Otto sat on his bed reading a biography of Diabolus Darkdoom that he had borrowed from the school library. Nigel’s father had led an eventful life, each scheme that he planned more daring and audacious than the last. Otto had just reached the section that dealt with Darkdoom’s plan to steal the Eiffel Tower when Wing walked out of the bathroom wearing just his boxer shorts and a vest. It was not the first time that Otto had seen the array of scars that seemed to cover Wing’s body, but he had still not plucked up the courage to ask Wing how he had ended up so marked. He supposed that Wing would tell him himself when he felt the time was right. He also noted that Wing was still wearing the small amulet on a chain around his neck that, as far as Otto knew, he never took off. The amulet was in the shape of a white comma with a tiny black circle in the centre of its head. Otto had resisted the urge to ask about this object too, but now, as they prepared to leave the school, he realised that he may not get the opportunity again. Wing looked up and noticed the curious expression on Otto’s face.

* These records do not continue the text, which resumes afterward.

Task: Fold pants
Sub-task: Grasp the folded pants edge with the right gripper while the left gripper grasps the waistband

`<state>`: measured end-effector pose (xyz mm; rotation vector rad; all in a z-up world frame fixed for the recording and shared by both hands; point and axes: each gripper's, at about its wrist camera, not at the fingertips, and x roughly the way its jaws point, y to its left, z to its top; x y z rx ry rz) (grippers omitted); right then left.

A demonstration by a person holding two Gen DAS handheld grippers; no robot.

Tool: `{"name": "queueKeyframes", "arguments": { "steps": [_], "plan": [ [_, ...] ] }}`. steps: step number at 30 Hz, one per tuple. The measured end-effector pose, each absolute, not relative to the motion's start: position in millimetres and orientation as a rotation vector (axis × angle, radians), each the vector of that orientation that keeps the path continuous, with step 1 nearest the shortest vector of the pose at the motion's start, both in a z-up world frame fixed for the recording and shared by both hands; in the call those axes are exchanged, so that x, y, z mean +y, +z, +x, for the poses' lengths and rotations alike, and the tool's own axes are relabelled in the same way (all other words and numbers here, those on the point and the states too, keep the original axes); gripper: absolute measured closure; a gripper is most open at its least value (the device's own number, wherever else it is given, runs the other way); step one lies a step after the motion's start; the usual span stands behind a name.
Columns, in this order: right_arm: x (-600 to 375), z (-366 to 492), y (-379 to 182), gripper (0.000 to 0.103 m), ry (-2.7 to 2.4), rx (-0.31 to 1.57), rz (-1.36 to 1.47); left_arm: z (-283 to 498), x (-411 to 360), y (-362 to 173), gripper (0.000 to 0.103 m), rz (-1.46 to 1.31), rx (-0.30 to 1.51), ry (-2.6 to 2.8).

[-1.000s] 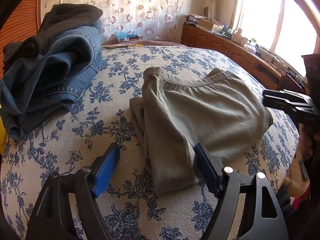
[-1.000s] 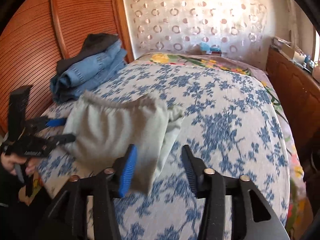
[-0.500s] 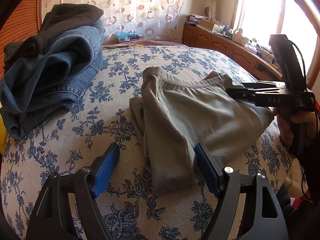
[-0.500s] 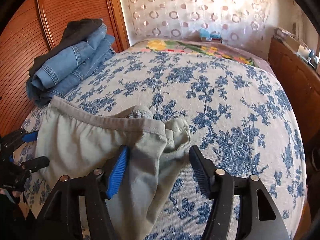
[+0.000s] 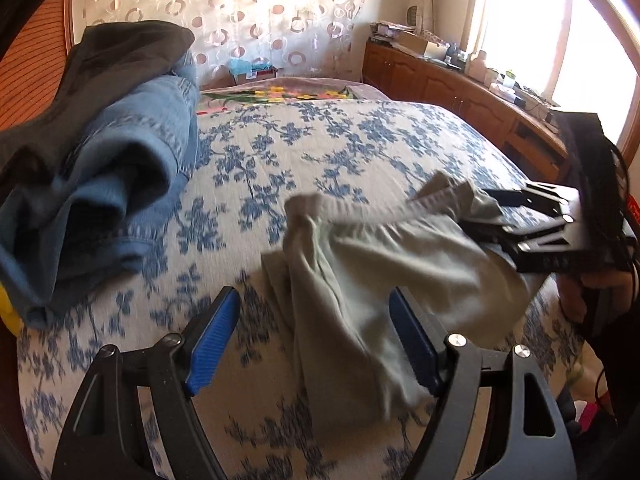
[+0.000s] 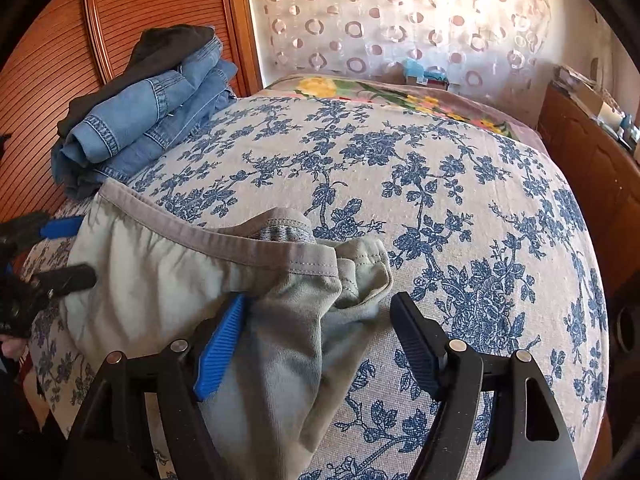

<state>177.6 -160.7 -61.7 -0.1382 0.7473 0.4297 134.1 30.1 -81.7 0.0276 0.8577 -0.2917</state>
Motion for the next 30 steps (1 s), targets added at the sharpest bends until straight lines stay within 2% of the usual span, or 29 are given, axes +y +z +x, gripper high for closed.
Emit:
{"name": "queueKeyframes", "arguments": {
  "steps": [6, 13, 17, 18, 21, 24, 30],
  "plan": [
    [-160, 177, -62, 0.026, 0.428, 0.747, -0.143, 154, 38, -89, 0.043, -0.039, 0.895, -0.296],
    [-159, 177, -63, 0.026, 0.428, 0.747, -0.143, 164, 41, -93, 0.049, -0.068, 0.905, -0.307],
    [-160, 177, -63, 0.026, 0.427, 0.749, -0.145, 166, 39, -94, 0.064, -0.077, 0.903, -0.334],
    [-160, 177, -63, 0.026, 0.427, 0.749, -0.145, 165, 37, -94, 0.070, -0.070, 0.901, -0.338],
    [-160, 177, -63, 0.026, 0.427, 0.749, -0.145, 161, 33, -91, 0.077, -0.046, 0.890, -0.349],
    [-159, 177, -63, 0.026, 0.423, 0.750, -0.150, 159, 34, -86, 0.081, -0.070, 0.883, -0.371],
    [-159, 177, -63, 0.026, 0.423, 0.749, -0.151, 147, 31, -74, 0.083, -0.072, 0.853, -0.398]
  ]
}}
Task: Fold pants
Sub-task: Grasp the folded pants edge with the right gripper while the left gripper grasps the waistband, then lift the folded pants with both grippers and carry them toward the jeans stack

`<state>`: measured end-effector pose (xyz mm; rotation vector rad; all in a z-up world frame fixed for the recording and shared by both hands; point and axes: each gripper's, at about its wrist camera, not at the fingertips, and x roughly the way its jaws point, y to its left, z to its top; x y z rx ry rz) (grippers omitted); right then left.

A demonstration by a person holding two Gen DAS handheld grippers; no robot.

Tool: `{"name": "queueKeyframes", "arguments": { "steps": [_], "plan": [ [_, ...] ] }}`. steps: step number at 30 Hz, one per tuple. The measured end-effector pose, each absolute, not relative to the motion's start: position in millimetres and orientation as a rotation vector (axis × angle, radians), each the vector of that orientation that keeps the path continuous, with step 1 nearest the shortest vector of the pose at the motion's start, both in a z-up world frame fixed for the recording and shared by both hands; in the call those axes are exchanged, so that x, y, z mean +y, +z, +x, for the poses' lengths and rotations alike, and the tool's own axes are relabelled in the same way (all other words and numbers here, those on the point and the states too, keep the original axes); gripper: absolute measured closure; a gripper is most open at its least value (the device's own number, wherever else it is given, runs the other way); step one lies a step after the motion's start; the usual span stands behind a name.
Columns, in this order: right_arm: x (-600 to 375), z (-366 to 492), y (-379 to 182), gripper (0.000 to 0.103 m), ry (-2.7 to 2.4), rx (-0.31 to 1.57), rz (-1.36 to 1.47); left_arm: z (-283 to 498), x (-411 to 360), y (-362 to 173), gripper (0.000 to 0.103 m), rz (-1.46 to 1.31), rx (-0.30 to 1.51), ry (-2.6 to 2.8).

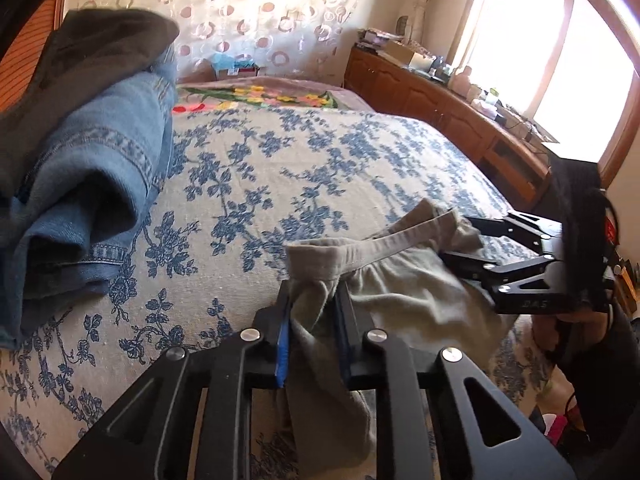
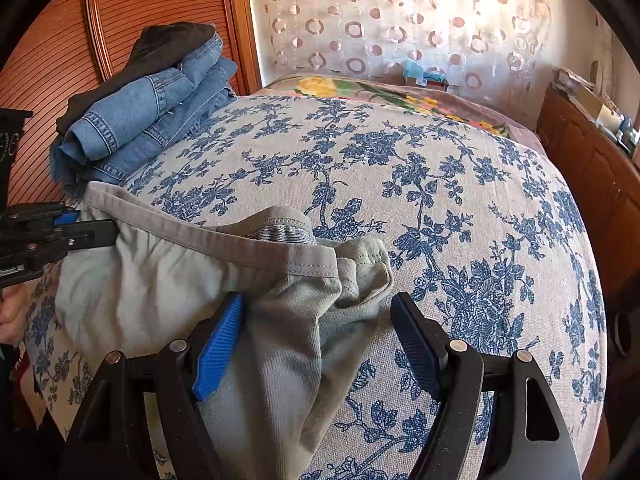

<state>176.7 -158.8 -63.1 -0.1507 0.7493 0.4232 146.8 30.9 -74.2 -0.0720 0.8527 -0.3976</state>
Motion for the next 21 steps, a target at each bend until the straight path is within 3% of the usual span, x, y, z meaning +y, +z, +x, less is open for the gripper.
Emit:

‘Is there something you want to know, Otto?’ he asked, sitting down on his own bed.

‘Yes . . . I don’t mean to pry, so feel free to tell me to mind my own business if you like, but I was wondering what that was.’ Otto pointed at the symbol resting on Wing’s chest.

‘This?’ Wing took hold of the amulet.

‘Yes, but I’m just being nosy, you don’t have to tell me if you don’t want to,’ Otto replied, hoping that Wing would tell him anyway.

Wing looked suddenly sad, staring at the symbol resting in his palm.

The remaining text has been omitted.